D’après la Royal Horticultural Society, les rhizomes des bambous traçants se développent généralement dans les 30 premiers centimètres du sol et peuvent avancer de plus d’un mètre par an lorsque les conditions leur sont favorables. Ils restent parfois invisibles jusqu’à l’apparition d’une pousse dans une pelouse, un massif ou de l’autre côté d’une clôture.
Les bambous en touffe suivent une autre dynamique. Les Fargesia, cités par la source et par la Royal Horticultural Society, conservent des cannes rapprochées, tandis que les espèces traçantes étendent leur colonie à distance. Cette distinction doit être vérifiée avant tout nouvel aménagement extérieur, particulièrement lorsque la plantation longe une limite de propriété.
Supprimer chaque repousse peut demander plusieurs années
Couper toutes les cannes une seule fois laisse les réserves souterraines en place. Le bambou peut alors produire de nouvelles pousses grâce à l’énergie accumulée dans ses rhizomes. Le titre de la source ne doit donc pas être compris comme une interdiction de couper: c’est la coupe isolée, sans suivi, qui échoue à régler le problème.

La méthode non chimique décrite par l’Université du Maryland repose au contraire sur la suppression continuelle du feuillage. Chaque nouvelle canne doit être cassée ou coupée avant de reconstituer une surface foliaire durable. Privé de photosynthèse, le réseau souterrain consomme progressivement ses réserves. L’université précise que cette stratégie exige de la persévérance et peut prendre plusieurs années.

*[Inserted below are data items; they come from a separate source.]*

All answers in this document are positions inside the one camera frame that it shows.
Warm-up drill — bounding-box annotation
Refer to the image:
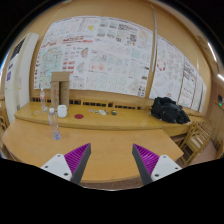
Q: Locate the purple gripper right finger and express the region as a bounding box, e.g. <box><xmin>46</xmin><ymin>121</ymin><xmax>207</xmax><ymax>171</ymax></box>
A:
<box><xmin>132</xmin><ymin>144</ymin><xmax>181</xmax><ymax>185</ymax></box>

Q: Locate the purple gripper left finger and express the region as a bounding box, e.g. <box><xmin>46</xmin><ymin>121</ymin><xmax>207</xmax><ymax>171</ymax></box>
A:
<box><xmin>42</xmin><ymin>143</ymin><xmax>91</xmax><ymax>184</ymax></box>

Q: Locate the clear plastic water bottle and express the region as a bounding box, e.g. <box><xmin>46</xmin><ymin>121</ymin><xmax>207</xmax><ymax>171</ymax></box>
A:
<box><xmin>48</xmin><ymin>108</ymin><xmax>61</xmax><ymax>140</ymax></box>

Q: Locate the far clear water bottle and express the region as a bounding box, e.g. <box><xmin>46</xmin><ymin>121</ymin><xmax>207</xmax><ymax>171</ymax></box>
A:
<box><xmin>40</xmin><ymin>88</ymin><xmax>46</xmax><ymax>108</ymax></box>

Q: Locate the dark red round coaster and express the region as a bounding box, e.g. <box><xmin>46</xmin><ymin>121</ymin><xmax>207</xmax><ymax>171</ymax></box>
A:
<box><xmin>74</xmin><ymin>114</ymin><xmax>84</xmax><ymax>119</ymax></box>

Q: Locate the white cup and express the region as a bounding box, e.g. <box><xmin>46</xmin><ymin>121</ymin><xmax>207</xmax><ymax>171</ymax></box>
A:
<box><xmin>57</xmin><ymin>105</ymin><xmax>67</xmax><ymax>118</ymax></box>

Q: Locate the wooden chair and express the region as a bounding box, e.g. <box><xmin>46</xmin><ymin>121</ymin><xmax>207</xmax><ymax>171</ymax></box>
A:
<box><xmin>180</xmin><ymin>121</ymin><xmax>214</xmax><ymax>166</ymax></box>

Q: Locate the black backpack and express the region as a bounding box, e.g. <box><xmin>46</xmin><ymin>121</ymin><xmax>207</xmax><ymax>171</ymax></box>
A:
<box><xmin>151</xmin><ymin>97</ymin><xmax>190</xmax><ymax>124</ymax></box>

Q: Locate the small white object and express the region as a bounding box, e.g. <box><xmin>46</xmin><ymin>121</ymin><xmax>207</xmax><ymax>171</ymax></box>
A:
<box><xmin>99</xmin><ymin>110</ymin><xmax>106</xmax><ymax>115</ymax></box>

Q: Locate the small dark round object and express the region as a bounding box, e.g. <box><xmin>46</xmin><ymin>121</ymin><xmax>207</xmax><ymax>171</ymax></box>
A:
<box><xmin>111</xmin><ymin>110</ymin><xmax>117</xmax><ymax>115</ymax></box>

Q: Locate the brown cardboard box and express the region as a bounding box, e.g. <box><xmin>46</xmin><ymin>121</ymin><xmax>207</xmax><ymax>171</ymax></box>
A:
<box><xmin>51</xmin><ymin>72</ymin><xmax>70</xmax><ymax>108</ymax></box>

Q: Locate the white door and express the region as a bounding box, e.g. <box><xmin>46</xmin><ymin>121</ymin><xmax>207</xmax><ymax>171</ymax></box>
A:
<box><xmin>4</xmin><ymin>32</ymin><xmax>39</xmax><ymax>122</ymax></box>

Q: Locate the right poster sheet wall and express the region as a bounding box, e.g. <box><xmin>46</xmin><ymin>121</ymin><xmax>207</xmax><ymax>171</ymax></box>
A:
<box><xmin>149</xmin><ymin>36</ymin><xmax>207</xmax><ymax>112</ymax></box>

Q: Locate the large poster sheet wall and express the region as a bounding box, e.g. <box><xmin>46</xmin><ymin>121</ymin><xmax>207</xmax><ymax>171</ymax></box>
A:
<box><xmin>34</xmin><ymin>16</ymin><xmax>153</xmax><ymax>97</ymax></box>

Les jeunes pousses sont plus tendres lors de leur période d’émergence printanière, qui s’étend généralement sur plusieurs semaines selon l’espèce et le climat. Une inspection régulière facilite alors leur suppression. Dans une grande colonie ou parmi des végétaux à conserver, un devis de paysagiste peut permettre d’évaluer le temps de travail et les moyens mécaniques nécessaires.
Une plante d’écran qui exige un contrôle durable
Le bambou est souvent choisi pour former rapidement un écran végétal persistant. Les espèces traçantes deviennent toutefois difficiles à maîtriser lorsqu’elles sont installées sans dispositif de confinement, surtout en sol fertile et humide. Les variétés en touffe ou une plantation correctement entourée offrent une solution plus prévisible.
Un seul fragment avec un nœud peut produire une repousse
L’arrachage constitue, selon l’Université du Maryland, l’approche la plus rapide et la plus efficace, mais aussi la plus perturbatrice pour le terrain. Il faut dégager les rhizomes, les suivre et retirer autant de segments que possible à la bêche, à la pioche ou, pour une colonie importante, avec un engin compact. Les plantes voisines peuvent compliquer cette intervention.

La fragmentation impose une attention particulière. La Royal Horticultural Society indique qu’une portion de rhizome comportant un nœud peut générer de nouvelles racines et pousses. Un passage brutal au motoculteur risque donc de disperser des morceaux viables. La zone travaillée doit ensuite être contrôlée afin d’éliminer toute reprise passée inaperçue.